*** Input ***
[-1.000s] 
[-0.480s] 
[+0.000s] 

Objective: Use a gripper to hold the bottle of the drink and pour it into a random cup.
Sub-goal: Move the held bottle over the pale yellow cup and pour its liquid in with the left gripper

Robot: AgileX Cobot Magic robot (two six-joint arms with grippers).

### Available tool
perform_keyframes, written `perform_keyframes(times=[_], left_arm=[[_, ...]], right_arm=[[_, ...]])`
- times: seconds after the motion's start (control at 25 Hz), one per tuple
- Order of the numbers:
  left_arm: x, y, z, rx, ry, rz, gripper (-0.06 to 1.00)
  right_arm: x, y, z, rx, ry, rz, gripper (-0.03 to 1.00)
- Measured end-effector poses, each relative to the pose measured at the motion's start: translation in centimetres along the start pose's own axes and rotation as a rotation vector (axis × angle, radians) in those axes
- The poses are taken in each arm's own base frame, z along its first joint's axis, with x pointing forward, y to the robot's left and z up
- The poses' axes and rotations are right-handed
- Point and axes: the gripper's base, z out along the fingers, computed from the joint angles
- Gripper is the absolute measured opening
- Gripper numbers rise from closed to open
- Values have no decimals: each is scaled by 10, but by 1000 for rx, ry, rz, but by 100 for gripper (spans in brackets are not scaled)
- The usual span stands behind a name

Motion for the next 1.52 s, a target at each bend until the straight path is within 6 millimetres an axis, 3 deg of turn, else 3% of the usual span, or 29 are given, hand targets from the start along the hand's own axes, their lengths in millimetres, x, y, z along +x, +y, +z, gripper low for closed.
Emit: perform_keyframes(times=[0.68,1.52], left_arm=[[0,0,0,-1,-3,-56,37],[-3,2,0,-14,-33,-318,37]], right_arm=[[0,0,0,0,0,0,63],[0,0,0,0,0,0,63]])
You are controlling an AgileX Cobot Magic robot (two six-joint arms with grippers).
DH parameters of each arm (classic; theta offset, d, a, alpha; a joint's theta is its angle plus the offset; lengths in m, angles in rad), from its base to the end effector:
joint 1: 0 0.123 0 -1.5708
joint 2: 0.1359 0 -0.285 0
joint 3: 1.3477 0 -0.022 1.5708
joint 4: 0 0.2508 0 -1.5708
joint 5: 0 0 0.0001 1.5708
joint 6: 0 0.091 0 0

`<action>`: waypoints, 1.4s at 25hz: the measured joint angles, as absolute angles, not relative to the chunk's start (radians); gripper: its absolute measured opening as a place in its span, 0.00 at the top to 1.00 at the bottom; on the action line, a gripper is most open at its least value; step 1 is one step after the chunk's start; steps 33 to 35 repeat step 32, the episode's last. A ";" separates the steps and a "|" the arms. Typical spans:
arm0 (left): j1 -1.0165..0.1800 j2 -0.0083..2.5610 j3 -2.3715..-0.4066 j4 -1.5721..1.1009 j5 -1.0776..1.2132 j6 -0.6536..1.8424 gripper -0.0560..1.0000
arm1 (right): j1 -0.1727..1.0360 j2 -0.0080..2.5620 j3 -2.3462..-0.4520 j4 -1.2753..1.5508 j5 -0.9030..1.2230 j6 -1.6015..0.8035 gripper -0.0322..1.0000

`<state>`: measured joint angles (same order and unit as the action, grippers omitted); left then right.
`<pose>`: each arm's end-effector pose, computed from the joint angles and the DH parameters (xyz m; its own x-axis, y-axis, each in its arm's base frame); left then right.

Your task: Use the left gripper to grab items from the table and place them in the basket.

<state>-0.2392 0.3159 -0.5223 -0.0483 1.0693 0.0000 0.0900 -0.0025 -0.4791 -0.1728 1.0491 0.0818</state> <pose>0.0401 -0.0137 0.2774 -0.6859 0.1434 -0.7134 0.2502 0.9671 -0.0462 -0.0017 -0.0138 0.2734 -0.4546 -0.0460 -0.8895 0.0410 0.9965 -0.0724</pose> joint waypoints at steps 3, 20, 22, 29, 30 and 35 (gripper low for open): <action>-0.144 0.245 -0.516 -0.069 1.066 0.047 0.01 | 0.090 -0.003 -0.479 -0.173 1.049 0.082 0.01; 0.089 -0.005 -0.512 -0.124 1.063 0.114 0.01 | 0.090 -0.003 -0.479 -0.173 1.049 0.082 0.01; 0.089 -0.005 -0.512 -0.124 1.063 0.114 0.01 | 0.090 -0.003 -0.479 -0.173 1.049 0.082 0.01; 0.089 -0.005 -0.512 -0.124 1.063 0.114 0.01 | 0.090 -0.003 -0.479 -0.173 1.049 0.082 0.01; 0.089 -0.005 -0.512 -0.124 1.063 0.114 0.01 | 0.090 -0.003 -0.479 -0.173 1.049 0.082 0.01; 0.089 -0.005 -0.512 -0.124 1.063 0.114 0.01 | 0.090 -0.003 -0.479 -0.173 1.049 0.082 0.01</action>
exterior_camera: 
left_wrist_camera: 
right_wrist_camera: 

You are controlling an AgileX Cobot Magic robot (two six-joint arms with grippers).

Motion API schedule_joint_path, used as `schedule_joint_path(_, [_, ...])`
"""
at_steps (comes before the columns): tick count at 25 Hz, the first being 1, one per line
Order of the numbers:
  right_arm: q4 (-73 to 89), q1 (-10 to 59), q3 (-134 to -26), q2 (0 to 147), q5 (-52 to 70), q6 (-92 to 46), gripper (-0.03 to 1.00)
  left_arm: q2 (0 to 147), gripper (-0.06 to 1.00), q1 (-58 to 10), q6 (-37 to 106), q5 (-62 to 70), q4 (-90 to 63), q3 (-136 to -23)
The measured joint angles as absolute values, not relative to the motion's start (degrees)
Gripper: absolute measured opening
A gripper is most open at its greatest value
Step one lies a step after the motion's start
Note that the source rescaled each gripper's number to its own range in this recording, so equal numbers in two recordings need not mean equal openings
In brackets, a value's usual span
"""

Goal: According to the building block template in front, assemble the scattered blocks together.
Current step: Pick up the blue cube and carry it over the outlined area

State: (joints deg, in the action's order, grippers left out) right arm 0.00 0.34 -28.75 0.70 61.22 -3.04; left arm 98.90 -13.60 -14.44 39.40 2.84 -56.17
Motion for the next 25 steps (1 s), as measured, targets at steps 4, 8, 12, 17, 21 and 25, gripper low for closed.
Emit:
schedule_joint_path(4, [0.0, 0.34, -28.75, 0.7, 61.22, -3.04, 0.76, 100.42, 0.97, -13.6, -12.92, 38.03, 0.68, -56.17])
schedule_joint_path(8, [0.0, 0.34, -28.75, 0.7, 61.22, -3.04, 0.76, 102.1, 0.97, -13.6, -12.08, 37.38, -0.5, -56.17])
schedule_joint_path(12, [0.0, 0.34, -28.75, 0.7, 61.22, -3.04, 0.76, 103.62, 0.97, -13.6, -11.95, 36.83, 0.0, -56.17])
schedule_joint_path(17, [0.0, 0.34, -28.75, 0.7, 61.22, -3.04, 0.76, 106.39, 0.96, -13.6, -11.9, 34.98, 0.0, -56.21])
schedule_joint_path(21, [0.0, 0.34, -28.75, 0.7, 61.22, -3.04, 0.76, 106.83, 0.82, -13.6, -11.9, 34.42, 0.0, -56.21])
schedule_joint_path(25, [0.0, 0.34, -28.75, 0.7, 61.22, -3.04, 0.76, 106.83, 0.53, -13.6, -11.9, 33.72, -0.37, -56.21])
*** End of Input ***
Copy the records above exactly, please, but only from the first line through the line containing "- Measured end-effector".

### Reply
[-1.000s] 
[-0.480s] 
[+0.000s] 

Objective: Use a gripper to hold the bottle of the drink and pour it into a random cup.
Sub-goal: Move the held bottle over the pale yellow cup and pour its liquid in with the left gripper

Robot: AgileX Cobot Magic robot (two six-joint arms with grippers).

### Available tool
perform_keyframes, written `perform_keyframes(times=[_], left_arm=[[_, ...]], right_arm=[[_, ...]])`
- times: seconds after the motion's start (control at 25 Hz), one per tuple
- Order of the numbers:
  left_arm: x, y, z, rx, ry, rz, gripper (-0.06 to 1.00)
  right_arm: x, y, z, rx, ry, rz, gripper (-0.03 to 1.00)
- Measured end-effector poses, each relative to the pose measured at the motion's start: translation in centimetres along the start pose's own axes and rotation as a rotation vector (axis × angle, radians) in those axes

Nothing more belongs to the answer.